• TASK TO COMPLETE
Take the data and return it in full. Change nothing.

• THE DATA
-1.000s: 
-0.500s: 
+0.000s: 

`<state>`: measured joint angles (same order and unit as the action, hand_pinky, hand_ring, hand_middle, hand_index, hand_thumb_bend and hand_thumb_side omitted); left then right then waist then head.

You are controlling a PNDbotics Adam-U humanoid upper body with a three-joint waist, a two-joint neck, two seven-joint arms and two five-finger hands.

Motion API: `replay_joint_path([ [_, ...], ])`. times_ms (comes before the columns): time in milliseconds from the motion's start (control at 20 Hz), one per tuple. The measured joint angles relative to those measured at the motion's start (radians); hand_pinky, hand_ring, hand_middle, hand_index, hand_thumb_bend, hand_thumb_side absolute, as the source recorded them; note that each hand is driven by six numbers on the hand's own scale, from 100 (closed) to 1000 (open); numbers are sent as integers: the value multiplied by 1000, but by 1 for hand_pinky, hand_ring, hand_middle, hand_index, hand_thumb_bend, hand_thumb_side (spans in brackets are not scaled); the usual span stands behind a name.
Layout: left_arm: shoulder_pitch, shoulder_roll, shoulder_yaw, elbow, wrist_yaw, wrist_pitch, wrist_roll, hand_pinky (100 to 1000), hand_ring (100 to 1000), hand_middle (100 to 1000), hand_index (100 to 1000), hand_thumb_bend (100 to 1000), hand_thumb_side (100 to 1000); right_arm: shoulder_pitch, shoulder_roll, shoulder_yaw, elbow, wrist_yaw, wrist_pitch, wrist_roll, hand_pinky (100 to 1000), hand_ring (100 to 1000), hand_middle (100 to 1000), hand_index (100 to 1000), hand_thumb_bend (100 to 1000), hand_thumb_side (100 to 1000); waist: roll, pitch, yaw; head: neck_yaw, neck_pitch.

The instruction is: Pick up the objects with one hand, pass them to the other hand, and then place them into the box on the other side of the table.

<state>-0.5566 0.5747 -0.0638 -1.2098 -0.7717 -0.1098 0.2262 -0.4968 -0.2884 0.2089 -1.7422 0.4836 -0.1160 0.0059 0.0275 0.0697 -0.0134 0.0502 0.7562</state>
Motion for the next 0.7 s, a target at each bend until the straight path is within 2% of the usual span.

• RESPONSE TO THE EXERCISE
-1.000s: 
-0.500s: 
+0.000s: 

`<state>`: measured joint angles (same order and unit as the action, hand_pinky, hand_ring, hand_middle, hand_index, hand_thumb_bend and hand_thumb_side omitted); left then right then waist then head.

You are controlling a PNDbotics Adam-U humanoid upper body with a three-joint waist, a two-joint neck, two seven-joint arms and two five-finger hands.

Motion API: `replay_joint_path([ [_, ...], ])`. times_ms (comes before the columns): time in milliseconds from the motion's start (control at 20 Hz), one per tuple. The measured joint angles relative to those measured at the motion's start (radians); hand_pinky, hand_ring, hand_middle, hand_index, hand_thumb_bend, hand_thumb_side absolute, as the source recorded them; note that each hand is driven by six numbers on the hand's own scale, from 100 (closed) to 1000 (open); numbers are sent as integers: the value multiplied by 1000, but by 1 for hand_pinky, hand_ring, hand_middle, hand_index, hand_thumb_bend, hand_thumb_side (spans in brackets are not scaled); the usual span stands behind a name.
Layout: left_arm: shoulder_pitch, shoulder_roll, shoulder_yaw, elbow, wrist_yaw, wrist_pitch, wrist_roll, hand_pinky (100 to 1000), hand_ring (100 to 1000), hand_middle (100 to 1000), hand_index (100 to 1000), hand_thumb_bend (100 to 1000), hand_thumb_side (100 to 1000); right_arm: shoulder_pitch, shoulder_roll, shoulder_yaw, elbow, wrist_yaw, wrist_pitch, wrist_roll, hand_pinky (100 to 1000), hand_ring (100 to 1000), hand_middle (100 to 1000), hand_index (100 to 1000), hand_thumb_bend (100 to 1000), hand_thumb_side (100 to 1000); waist: roll, pitch, yaw; head: neck_yaw, neck_pitch.

The instruction is: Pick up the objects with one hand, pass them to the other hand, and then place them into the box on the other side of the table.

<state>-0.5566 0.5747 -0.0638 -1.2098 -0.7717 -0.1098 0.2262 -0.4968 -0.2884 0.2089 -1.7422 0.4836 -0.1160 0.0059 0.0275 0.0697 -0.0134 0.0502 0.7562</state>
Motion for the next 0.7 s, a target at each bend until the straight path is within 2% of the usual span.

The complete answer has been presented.